- Church: Syriac Catholic Church
- Archdiocese: Damascus
- Installed: 12 July 2019
- Predecessor: Gregorios Elias Tabé

Orders
- Ordination: 19 May 1991 by Eustathe Joseph Mounayer
- Consecration: 20 May 2011 by Ignace Joseph III Younan

Personal details
- Born: Jihad Mtanos Battah 26 June 1956 (age 69) Damascus, Syria
- Alma mater: Holy Spirit University of Kaslik, Pontifical Oriental Institute

= Youhanna Battah =

Syrian Syriac Catholic archbishop (born 1956)

Youhanna Jihad Mtanos Battah (born 26 June 1956) is a Syrian Syriac Catholic hierarch, who has served as the Archbishop of Damascus since 2019. He previously served as a Curial Bishop of the Patriarchal Curia and the Titular Bishop of Phaena from 2011 to 2019.

== Early life and education ==
Youhanna Jihad Mtanos Battah was born on 26 June 1956 in Damascus, Syria. He pursued his initial ecclesiastical studies at the Holy Spirit University of Kaslik in Lebanon.

He later moved to Rome for advanced studies, where he earned a Doctorate in Canon Law from the Pontifical Oriental Institute in 1998. In addition to his native Arabic, he is fluent in Italian, French, and Syriac.

== Priesthood ==
Battah was ordained to the priesthood on 19 May 1991 for the Archeparchy of Damascus by Archbishop Eustathe Joseph Mounayer.
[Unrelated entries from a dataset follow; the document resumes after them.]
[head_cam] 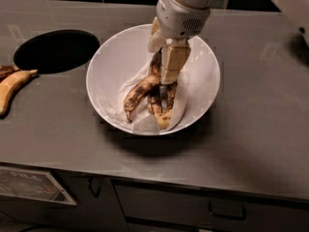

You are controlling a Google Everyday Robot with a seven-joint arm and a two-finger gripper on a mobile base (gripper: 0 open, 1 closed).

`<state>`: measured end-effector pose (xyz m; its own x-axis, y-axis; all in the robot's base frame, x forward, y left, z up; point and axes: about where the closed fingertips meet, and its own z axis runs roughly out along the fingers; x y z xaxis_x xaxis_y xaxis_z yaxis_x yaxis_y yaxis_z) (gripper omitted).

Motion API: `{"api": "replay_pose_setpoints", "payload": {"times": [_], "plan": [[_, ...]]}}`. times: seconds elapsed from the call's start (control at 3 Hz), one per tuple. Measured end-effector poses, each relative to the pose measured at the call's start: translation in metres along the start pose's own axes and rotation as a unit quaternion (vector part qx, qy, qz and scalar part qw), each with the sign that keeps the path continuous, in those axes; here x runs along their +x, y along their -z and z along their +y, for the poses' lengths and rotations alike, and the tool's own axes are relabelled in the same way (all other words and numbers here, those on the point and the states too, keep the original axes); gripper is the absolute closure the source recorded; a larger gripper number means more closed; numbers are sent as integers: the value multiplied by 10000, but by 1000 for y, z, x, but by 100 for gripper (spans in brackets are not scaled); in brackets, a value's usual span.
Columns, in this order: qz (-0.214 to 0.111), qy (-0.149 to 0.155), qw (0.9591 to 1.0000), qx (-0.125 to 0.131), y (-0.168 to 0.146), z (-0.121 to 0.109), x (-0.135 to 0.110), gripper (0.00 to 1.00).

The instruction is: Pick banana from white bowl

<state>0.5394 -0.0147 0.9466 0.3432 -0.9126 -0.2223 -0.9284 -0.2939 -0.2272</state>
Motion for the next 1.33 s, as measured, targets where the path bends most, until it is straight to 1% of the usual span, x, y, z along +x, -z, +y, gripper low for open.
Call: {"api": "replay_pose_setpoints", "payload": {"times": [0.33,0.67,1.33], "plan": [[-2,0,10000,-2,0,0,0,39],[-85,-15,9999,-75,-9,3,2,39],[-171,111,9995,-235,-24,-5,-1,38]]}}
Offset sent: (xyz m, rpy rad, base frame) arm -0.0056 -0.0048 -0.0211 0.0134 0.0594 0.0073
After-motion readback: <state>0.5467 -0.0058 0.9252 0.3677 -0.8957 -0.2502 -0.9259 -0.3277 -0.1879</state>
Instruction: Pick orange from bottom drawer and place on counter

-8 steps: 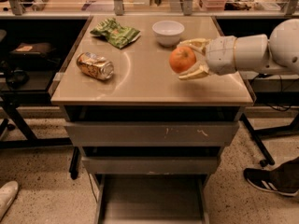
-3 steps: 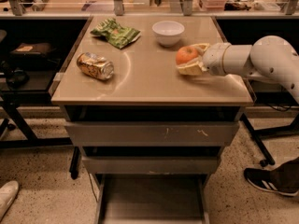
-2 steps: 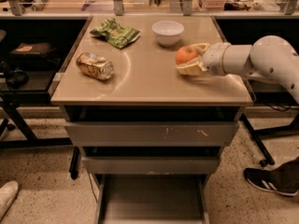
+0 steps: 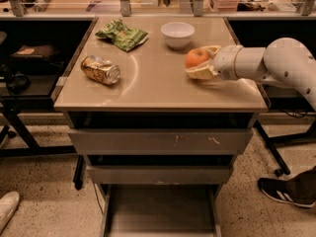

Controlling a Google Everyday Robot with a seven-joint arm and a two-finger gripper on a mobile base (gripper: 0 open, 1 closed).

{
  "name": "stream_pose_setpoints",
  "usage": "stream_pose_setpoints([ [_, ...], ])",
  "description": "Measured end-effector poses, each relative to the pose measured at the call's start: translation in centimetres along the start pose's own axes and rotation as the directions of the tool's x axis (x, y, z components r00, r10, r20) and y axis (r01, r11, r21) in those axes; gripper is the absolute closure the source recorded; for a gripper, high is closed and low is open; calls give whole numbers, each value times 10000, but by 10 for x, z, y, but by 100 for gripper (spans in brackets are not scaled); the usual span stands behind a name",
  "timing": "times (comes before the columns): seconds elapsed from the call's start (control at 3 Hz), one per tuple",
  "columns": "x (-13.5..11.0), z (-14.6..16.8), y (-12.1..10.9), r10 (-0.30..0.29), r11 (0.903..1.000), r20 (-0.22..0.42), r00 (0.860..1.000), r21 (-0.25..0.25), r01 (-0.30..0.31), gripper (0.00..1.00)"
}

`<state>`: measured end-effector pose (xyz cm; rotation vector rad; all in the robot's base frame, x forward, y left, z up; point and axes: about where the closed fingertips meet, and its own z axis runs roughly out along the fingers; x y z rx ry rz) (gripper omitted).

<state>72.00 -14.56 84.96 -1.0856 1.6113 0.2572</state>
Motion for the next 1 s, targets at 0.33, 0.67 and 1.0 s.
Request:
stream_pose_setpoints([
  [0.33, 0, 0, 0, 0, 10000, 0, 10000, 0, 0, 10],
  [0.67, 0, 0, 0, 0, 10000, 0, 10000, -1, 0, 0],
  [1.0, 0, 0, 0, 0, 10000, 0, 10000, -1, 0, 0],
])
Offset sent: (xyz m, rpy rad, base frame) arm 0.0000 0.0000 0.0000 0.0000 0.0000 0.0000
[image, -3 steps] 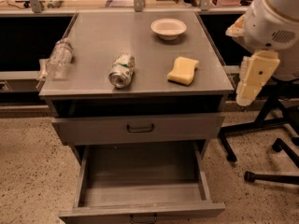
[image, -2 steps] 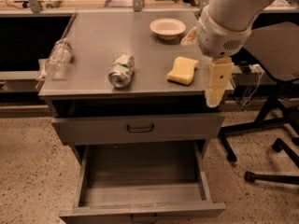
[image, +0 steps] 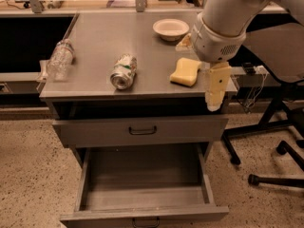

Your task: Place 7up can into middle drawer

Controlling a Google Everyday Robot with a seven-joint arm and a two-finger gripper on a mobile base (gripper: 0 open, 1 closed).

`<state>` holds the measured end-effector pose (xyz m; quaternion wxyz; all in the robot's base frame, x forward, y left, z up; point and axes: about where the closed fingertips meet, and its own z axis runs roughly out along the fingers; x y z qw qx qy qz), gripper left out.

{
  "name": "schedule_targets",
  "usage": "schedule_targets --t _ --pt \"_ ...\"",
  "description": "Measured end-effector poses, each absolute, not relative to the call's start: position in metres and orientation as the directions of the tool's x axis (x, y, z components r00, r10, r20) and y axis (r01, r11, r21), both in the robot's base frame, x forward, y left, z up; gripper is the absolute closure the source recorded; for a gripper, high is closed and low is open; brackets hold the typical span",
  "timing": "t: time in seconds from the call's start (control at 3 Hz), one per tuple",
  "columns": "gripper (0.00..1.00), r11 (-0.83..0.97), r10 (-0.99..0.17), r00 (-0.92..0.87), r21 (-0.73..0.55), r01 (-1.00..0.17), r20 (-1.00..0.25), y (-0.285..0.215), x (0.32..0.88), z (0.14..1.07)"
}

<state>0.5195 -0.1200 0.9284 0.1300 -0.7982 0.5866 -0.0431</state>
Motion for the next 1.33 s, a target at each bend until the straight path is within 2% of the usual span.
schedule_targets --t 0.33,0.67,1.33 --pt "0.00 -0.411 -0.903 0.430 -0.266 -0.872 -0.015 -0.106 0.524 0.926" --pt "0.00 -0.697 -0.716 0.665 -0.275 -0.662 0.213 -0.059 0.524 0.930" --pt "0.00 -0.814 -0.581 0.746 -0.233 -0.532 0.324 -0.052 0.536 0.938"
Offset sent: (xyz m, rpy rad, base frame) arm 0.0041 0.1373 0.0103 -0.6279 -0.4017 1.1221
His early ministry included serving as the parish priest of Quatana. From 1992 to 2002, he served as the Rector of the Patriarchal Seminary of Charfet in Lebanon. He then returned to Rome, where he served as Rector of the Saint Ephrem College from 2002 to 2009. Upon his return to Syria, he was appointed Protosyncellus (Vicar General) of the Archeparchy of Damascus.

== Episcopate ==
=== Curial bishop ===
On 1 March 2011, Battah was elected as a Curial Bishop of the Syriac Patriarchal Curia and was subsequently appointed Titular Bishop of Phaena by Pope Benedict XVI. He received his episcopal consecration on 20 May 2011 from Patriarch Ignace Joseph III Younan.

=== Archbishop of Damascus ===
On 22 June 2019, the Synod of Bishops of the Syriac Catholic Church elected Battah as the Archbishop of Damascus, succeeding the retiring Gregorios Elias Tabé. Pope Francis granted his assent to the election on 12 July 2019.

In July 2025, Battah participated in the Annual Ordinary Synod of the Syriac Catholic Church held at the Vatican, which focused on the evangelical message and the needs of believers suffering from conflict in the Middle East. He has maintained close ecumenical ties with the Syriac Orthodox Church, including formal visits to Patriarch Ignatius Aphrem II to exchange greetings on the Christmas.

Battah has been a vocal advocate for "Middle East Synodality," emphasizing the importance of Christian unity and the preservation of the Christian presence in Syria despite the challenges posed by the Syrian civil war.